Post your summary here
What's on in Adharshila - Organic tomatoes, Election campaign, music group, Greeting cards, Shitting in a bucket...

So what are tomatoes doing in this blog ? these days many of us are working on the organic tomato/brinjal plot. Though due to my kidney stones i will not be able to eat any of this but it is great to wee them grow. The plants are almost two months old now. The best plant has about 60 tomatoes on it. We are feeding them Jeevamrit, mulch, ash and cow urine., and spraying pesticide made of five to six different types of leaves. We have been inspired by the Sharma farm near Amravati.
We have made three songs on elections. Some children have volunteered to go with the AMS who are trying to motivate people to focus on peoples issues and people's politics - whatever that may mean. The children will sing songs in the campaign. One of the songs is engineered on Vinay and Charul's song - mere voton ko ye jaanne ka hak re ... by the way we met them and heard them at a Narmada Andolan rally in Khandawa, where our Jamuna, Revali, Imla, Balsingh, Rakesh, Sarang and of course myself sang in front of a 25,000 strong audience. this was a first time performance for us and we are bent upon doing it again. the school kachaat band is in great josh and practices for two hours almost daily.
we have also got music and dance teachers who come every sunday - bothe bengali.
Children are making greeting cards again this year. Though cards are not in fashion but we insist on making them to keep the thumb from degenerating and to generate funds for our educational tour.
Shitting in the bucket - This is the latest.

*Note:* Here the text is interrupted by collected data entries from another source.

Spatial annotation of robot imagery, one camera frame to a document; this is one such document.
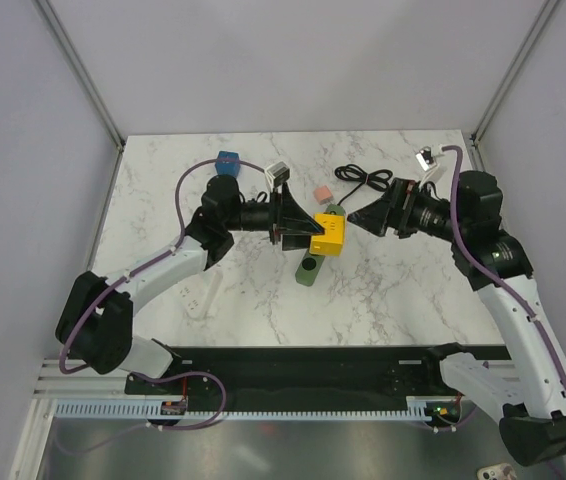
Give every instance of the yellow block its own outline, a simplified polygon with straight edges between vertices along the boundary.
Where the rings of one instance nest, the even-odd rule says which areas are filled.
[[[313,255],[340,255],[345,240],[345,217],[331,213],[317,213],[314,215],[314,220],[325,229],[325,234],[312,236],[310,253]]]

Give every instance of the white wall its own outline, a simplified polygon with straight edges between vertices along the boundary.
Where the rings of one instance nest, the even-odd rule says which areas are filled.
[[[566,2],[488,128],[481,151],[504,190],[508,224],[529,252],[566,351]]]
[[[52,0],[125,135],[473,130],[543,0]]]
[[[29,0],[0,1],[0,479],[115,151]]]

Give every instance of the black circle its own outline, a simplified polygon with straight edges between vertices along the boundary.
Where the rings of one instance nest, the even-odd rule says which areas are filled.
[[[314,270],[316,268],[316,260],[312,257],[307,257],[301,262],[301,265],[305,270]]]

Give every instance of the green object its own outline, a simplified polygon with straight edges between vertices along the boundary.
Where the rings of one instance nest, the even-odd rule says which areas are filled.
[[[330,204],[327,206],[325,213],[345,216],[345,209],[338,205]],[[306,287],[314,285],[324,261],[325,257],[323,255],[312,255],[309,250],[306,251],[301,259],[299,268],[296,269],[296,283],[300,283]]]

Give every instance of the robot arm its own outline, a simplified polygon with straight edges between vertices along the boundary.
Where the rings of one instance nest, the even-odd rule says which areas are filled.
[[[269,232],[271,243],[281,243],[283,250],[307,248],[312,235],[324,233],[292,198],[285,164],[266,169],[265,175],[271,190],[268,201],[243,201],[236,179],[217,175],[208,182],[201,207],[182,238],[106,277],[90,271],[80,275],[56,328],[56,338],[67,344],[74,334],[72,355],[100,374],[121,368],[161,377],[172,364],[173,353],[156,340],[132,334],[133,318],[147,303],[218,263],[234,244],[231,231]],[[79,326],[101,295],[105,296],[98,307]]]
[[[421,150],[417,159],[426,176],[436,168],[429,149]],[[521,244],[501,229],[503,194],[496,179],[477,171],[455,174],[456,232],[450,202],[433,198],[426,182],[400,178],[380,199],[351,213],[348,221],[377,236],[392,228],[399,238],[421,231],[451,243],[457,268],[499,328],[520,384],[493,374],[458,344],[431,350],[433,381],[463,392],[490,415],[508,451],[522,465],[564,455],[566,381],[556,365],[566,372],[566,358],[541,306],[532,266]],[[468,252],[481,268],[468,259]],[[503,282],[534,306],[533,318]]]

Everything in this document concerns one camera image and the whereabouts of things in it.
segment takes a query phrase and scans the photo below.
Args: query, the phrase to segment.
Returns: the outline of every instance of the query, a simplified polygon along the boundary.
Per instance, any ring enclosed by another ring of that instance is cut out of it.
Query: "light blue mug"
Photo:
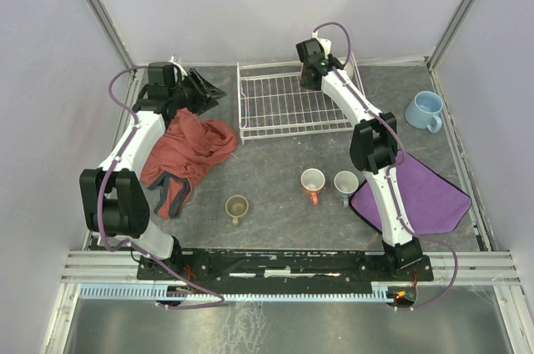
[[[431,133],[440,131],[443,121],[440,112],[443,100],[431,91],[421,91],[410,102],[404,112],[406,121],[418,129],[428,129]]]

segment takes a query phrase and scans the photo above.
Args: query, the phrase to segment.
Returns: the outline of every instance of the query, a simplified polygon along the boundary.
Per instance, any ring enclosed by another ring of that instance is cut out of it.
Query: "white mug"
[[[349,206],[349,198],[360,185],[358,176],[347,170],[339,172],[334,177],[335,196],[343,201],[343,208]]]
[[[314,205],[319,204],[317,195],[325,187],[326,178],[323,172],[318,169],[309,168],[300,176],[300,183],[304,189],[304,194],[310,197]]]

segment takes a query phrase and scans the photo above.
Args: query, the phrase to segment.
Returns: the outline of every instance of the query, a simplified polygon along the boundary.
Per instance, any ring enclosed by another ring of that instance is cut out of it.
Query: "cable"
[[[314,28],[313,33],[317,33],[317,30],[319,30],[320,28],[323,28],[325,26],[337,26],[337,27],[341,28],[341,30],[343,30],[343,33],[345,33],[345,36],[347,37],[347,57],[345,58],[345,62],[343,63],[343,67],[345,67],[346,64],[350,60],[350,36],[349,36],[349,32],[347,31],[345,26],[343,24],[341,24],[341,23],[338,23],[338,22],[326,22],[326,23],[322,23],[319,26],[317,26],[316,28]]]
[[[220,295],[219,293],[215,293],[214,291],[208,290],[202,286],[199,286],[192,281],[188,281],[182,276],[180,276],[178,273],[176,273],[174,270],[172,270],[167,264],[165,264],[160,258],[157,256],[151,255],[148,251],[146,251],[143,247],[135,244],[135,242],[131,241],[130,239],[125,239],[120,241],[117,245],[110,245],[108,241],[108,237],[106,236],[106,232],[103,226],[103,197],[104,197],[104,191],[106,190],[106,186],[108,185],[109,177],[115,170],[115,167],[117,166],[117,163],[120,162],[120,158],[123,155],[124,151],[128,148],[128,145],[134,139],[135,133],[137,132],[139,128],[139,117],[137,114],[126,104],[123,104],[120,102],[115,95],[113,95],[113,84],[117,79],[122,76],[125,73],[129,73],[135,70],[138,70],[140,68],[147,68],[148,66],[133,66],[132,68],[126,68],[125,70],[117,73],[109,82],[108,86],[108,93],[109,97],[122,109],[126,110],[133,118],[134,126],[132,127],[132,131],[128,134],[128,137],[124,141],[124,143],[121,145],[121,147],[117,151],[117,155],[115,158],[113,158],[113,161],[111,162],[111,165],[109,166],[109,169],[106,171],[106,173],[103,176],[102,184],[100,185],[100,188],[98,189],[98,200],[97,200],[97,223],[98,223],[98,233],[100,234],[100,240],[102,241],[104,247],[108,251],[115,252],[119,250],[121,247],[126,245],[127,247],[131,247],[138,251],[141,255],[146,256],[147,258],[152,259],[154,262],[156,262],[158,265],[160,265],[162,268],[164,268],[172,277],[178,279],[179,281],[182,281],[187,286],[202,291],[205,294],[209,294],[211,296],[215,296],[219,298],[219,301],[216,302],[208,302],[203,304],[194,304],[192,306],[172,306],[170,308],[177,309],[177,310],[193,310],[195,308],[208,308],[211,306],[220,306],[224,303],[224,297]],[[164,308],[169,308],[167,305],[162,305],[157,303],[158,306],[162,306]]]
[[[132,260],[134,262],[137,262],[138,264],[140,264],[141,261],[140,260],[136,260],[135,257],[134,257],[134,251],[135,251],[134,249],[130,250],[130,256],[132,257]]]
[[[324,27],[325,25],[328,25],[328,24],[335,24],[335,25],[339,26],[342,30],[344,30],[345,36],[347,37],[347,45],[350,47],[350,36],[346,32],[346,28],[343,27],[341,24],[339,24],[337,22],[328,22],[328,23],[321,24],[320,26],[318,26],[318,27],[316,27],[314,29],[314,32],[316,30],[318,30],[319,28]],[[355,96],[355,98],[358,100],[360,105],[364,108],[366,113],[370,114],[381,125],[383,125],[385,127],[385,129],[393,136],[393,138],[395,139],[397,145],[399,146],[399,149],[400,149],[400,151],[402,153],[402,157],[400,158],[400,160],[396,161],[394,164],[388,166],[387,171],[385,172],[386,178],[387,178],[387,182],[388,182],[388,186],[390,187],[390,191],[394,191],[393,190],[393,181],[391,180],[390,172],[391,172],[392,169],[394,169],[394,168],[396,168],[398,166],[401,166],[404,163],[404,161],[406,159],[406,156],[408,155],[406,153],[406,149],[405,149],[404,145],[402,144],[401,138],[393,130],[393,128],[391,128],[391,126],[389,126],[388,123],[385,120],[383,120],[383,118],[381,118],[378,114],[375,114],[375,113],[373,113],[372,111],[369,110],[369,106],[365,103],[365,101],[361,98],[361,96],[351,87],[350,83],[347,83],[347,81],[343,78],[343,76],[341,75],[340,71],[337,68],[334,68],[334,73],[337,76],[337,78],[343,83],[343,85],[345,87],[347,87],[347,89],[349,89],[349,91]],[[416,239],[423,240],[423,241],[428,241],[428,242],[434,243],[434,244],[444,245],[452,253],[452,258],[454,259],[454,271],[452,272],[451,281],[449,281],[449,284],[447,285],[445,290],[439,296],[437,296],[437,297],[435,297],[435,298],[433,298],[433,299],[431,299],[431,300],[429,300],[427,302],[424,302],[423,304],[420,304],[418,306],[413,306],[411,308],[398,308],[398,309],[400,309],[402,311],[414,311],[416,309],[422,309],[422,308],[425,308],[425,307],[427,307],[427,306],[429,306],[429,305],[431,305],[433,303],[441,301],[449,293],[449,291],[451,291],[451,289],[452,289],[452,287],[453,287],[453,285],[454,285],[454,283],[456,281],[456,277],[458,275],[458,267],[459,267],[458,255],[456,254],[455,249],[449,243],[447,243],[447,242],[445,242],[443,240],[435,240],[435,239],[432,239],[431,237],[418,235],[418,234],[415,233],[415,231],[411,230],[407,226],[405,221],[402,219],[401,206],[399,205],[399,202],[397,201],[397,198],[396,198],[395,194],[392,194],[392,197],[393,197],[393,202],[395,204],[395,210],[397,212],[397,219],[400,222],[400,224],[402,225],[402,227],[405,228],[406,232],[408,232],[409,235],[411,235],[412,237],[415,237]]]

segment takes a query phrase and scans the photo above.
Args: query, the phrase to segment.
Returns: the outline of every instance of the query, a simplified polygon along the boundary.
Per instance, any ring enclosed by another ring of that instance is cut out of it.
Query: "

In an impromptu discussion in the tomato farm, this topic of uzing our shit for fertilizer came up. we have been thinking about this for a long time. but it was always on the lines of bio gas plants. We got books and a CD on dry latrines. This was all too technical for our primitive minds. Then i was reminded of a person in Maharshtra whome i had visited. He used to keep the bucket near his bed to emphasise the point that shit doesnt smell if covered properly. And i told this story to everybody and pat on.. Patidar and Sunil picked it up and promptly inaugerated the bucket toilet. it's been a week now. Inspired b this one volunteer from PRAVAH has also started digging a pit to shit in the bucket - quite poetic !

So long.

Thursday, December 27, 2007

Children's Science Congress



(Under the Sub Title – Bio Diversity in Man made and Land Ecosystems )

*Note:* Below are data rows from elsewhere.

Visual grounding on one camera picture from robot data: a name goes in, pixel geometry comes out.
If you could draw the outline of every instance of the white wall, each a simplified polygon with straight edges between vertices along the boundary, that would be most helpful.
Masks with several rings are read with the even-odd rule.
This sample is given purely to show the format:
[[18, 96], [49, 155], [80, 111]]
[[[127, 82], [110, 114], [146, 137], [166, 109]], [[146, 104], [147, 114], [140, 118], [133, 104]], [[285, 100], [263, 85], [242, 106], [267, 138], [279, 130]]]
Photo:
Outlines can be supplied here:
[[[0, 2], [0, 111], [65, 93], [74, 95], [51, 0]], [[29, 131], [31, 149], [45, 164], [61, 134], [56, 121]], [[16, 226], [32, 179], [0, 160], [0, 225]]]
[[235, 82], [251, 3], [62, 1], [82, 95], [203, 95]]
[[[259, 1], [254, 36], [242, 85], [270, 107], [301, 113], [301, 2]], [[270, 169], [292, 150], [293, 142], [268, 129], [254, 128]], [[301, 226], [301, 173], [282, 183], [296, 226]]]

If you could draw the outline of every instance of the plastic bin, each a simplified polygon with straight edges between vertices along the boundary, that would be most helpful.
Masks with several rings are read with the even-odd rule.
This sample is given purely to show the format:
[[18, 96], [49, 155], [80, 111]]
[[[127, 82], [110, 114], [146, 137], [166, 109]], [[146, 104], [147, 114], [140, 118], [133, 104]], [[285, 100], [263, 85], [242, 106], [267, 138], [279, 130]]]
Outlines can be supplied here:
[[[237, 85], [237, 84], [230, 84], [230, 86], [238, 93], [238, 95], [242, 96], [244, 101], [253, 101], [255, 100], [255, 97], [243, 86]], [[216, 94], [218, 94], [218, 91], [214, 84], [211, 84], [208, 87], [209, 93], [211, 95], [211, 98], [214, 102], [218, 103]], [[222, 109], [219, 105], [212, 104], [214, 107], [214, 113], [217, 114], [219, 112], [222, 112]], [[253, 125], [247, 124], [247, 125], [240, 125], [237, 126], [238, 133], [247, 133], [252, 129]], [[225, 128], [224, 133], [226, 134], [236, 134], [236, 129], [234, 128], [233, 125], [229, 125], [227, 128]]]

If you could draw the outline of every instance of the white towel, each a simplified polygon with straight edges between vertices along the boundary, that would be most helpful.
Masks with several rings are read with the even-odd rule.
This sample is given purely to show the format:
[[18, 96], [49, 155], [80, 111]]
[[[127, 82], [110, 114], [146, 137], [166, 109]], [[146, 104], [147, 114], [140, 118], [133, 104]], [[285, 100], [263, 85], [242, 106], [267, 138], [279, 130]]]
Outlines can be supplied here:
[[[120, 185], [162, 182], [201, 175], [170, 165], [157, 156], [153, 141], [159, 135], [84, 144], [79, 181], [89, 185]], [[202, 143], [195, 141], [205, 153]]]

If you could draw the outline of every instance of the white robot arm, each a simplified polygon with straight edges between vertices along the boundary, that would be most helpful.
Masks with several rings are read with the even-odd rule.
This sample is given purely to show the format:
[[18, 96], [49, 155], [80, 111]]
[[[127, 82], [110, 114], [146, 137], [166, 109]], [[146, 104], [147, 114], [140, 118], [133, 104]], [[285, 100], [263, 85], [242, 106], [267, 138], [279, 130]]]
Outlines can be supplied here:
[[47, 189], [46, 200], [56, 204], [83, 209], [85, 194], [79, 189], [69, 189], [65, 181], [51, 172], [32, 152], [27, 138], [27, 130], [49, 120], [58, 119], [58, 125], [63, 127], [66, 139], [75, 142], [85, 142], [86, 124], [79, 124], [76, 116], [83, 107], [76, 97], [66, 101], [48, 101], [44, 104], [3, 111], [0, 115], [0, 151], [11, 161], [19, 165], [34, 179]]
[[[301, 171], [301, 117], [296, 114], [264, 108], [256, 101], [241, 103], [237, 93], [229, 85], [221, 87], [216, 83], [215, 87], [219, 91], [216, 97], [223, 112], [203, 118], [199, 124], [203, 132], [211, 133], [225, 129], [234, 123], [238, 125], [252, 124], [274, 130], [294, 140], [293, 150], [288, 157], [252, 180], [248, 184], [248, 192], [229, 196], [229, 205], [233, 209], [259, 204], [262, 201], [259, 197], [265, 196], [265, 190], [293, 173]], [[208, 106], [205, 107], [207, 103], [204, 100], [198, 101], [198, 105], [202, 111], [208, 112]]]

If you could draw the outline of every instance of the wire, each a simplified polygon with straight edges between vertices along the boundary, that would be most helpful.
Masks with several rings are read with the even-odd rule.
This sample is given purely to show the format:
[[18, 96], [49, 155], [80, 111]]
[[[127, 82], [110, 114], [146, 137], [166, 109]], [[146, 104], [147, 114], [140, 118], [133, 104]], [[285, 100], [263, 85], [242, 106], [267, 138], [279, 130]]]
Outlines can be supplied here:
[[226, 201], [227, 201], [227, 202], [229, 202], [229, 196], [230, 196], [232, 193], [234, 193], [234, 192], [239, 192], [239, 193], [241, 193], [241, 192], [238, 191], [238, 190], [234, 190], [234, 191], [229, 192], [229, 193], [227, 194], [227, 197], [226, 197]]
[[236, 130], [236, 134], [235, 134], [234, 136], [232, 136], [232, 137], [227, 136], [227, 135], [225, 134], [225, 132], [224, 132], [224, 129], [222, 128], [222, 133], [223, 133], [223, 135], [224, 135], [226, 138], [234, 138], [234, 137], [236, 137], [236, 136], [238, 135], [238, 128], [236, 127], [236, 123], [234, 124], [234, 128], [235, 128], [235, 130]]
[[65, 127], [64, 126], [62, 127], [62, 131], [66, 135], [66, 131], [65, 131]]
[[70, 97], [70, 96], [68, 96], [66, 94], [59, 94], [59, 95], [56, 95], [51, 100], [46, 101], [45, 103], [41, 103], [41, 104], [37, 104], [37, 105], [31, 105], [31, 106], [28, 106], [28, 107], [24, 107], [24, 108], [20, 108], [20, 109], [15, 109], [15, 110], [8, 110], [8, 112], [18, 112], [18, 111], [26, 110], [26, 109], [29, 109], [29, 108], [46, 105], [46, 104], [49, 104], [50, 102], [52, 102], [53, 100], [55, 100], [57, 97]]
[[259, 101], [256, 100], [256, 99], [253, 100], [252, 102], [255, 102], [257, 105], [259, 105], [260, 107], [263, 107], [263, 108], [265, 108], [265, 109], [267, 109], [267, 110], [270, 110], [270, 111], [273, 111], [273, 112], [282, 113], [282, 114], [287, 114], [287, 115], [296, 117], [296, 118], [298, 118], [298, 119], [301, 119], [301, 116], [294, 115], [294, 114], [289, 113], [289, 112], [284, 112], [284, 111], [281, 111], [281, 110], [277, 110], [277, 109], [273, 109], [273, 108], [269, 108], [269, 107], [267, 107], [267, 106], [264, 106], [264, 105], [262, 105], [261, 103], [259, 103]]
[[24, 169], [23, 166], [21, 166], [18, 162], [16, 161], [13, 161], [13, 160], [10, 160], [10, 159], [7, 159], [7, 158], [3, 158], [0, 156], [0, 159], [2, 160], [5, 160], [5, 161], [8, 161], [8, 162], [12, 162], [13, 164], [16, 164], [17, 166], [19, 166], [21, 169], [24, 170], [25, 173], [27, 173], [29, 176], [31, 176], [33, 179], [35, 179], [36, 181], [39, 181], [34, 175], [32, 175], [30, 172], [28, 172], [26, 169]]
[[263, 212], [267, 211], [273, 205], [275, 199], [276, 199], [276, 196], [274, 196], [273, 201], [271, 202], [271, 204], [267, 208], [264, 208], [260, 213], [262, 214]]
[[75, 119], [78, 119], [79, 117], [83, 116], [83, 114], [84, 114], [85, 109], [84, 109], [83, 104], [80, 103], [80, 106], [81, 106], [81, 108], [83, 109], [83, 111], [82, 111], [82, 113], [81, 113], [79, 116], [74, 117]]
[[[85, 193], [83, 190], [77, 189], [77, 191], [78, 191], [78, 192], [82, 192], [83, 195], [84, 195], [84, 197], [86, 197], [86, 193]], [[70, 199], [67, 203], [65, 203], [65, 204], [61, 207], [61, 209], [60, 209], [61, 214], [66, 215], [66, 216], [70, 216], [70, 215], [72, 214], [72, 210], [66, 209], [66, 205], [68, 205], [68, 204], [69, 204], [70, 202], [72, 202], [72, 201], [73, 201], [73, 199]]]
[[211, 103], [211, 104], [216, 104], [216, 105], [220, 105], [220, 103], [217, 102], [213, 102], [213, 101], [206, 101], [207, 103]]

Team : Suresh Dudve – Team Leader
Majali J.J.
Seetaram Dudve
Deewansingh Brahmane
Suresh Barole

The team was supported by almost 60 students of Adharshila Learning Centre, in the field surveys. In a sense the whole Centre was immersed in Bio Diversity.

Guide : Jayashree

Institution : Adharshila Learning Centre

Area of Study : Four villages namely – Sakad, Chatli, Kunjari and Merkhedi – of Newali Block, or Barwani district in western Madhya Pradesh. The district is a predominantly adivasi district ( 78%). It is situated in the Satpuda range bordering Maharashtra.

Importance and Relevance of the Topic

India is striving to stand amongst the leaders in the world community, but malnutrition is mocking us in the face. The fact that 40 – 45 % of the country’s children are malnutritioned is raising serious questions on the claims to development.Our strides in space are of no meaning if our children are malnutritioned, women are anemic. Something is gravely wrong somewhere.
Most children who have taken part in this project have suffered malnutrition in their childhood or seen there kith and kin die due to malnutrition. Majali’s eyesight is seriously impaired due to chronic Vitamin A deficiency during childhood. Malnutrition is very close to the hearts of the children.

Various surveys have shown that 58% - 60 % children of Madhya Pradesh are malnutritioned, much higher than the National average. Most of these are children of farmers and laborers.

The Journey of Discovery.

The study is based on the following sources –
Interviews of about 50 – 60 old people. Interviews of old people from outside the four villages were also recorded.
Household surveys in the four villages.
Books and journals were also used to understand the issues in depth.
We took advise from doctors, professors, organic farmers.
Some friends helped us search the internet. Due to electricity problems we could not do this ourselves.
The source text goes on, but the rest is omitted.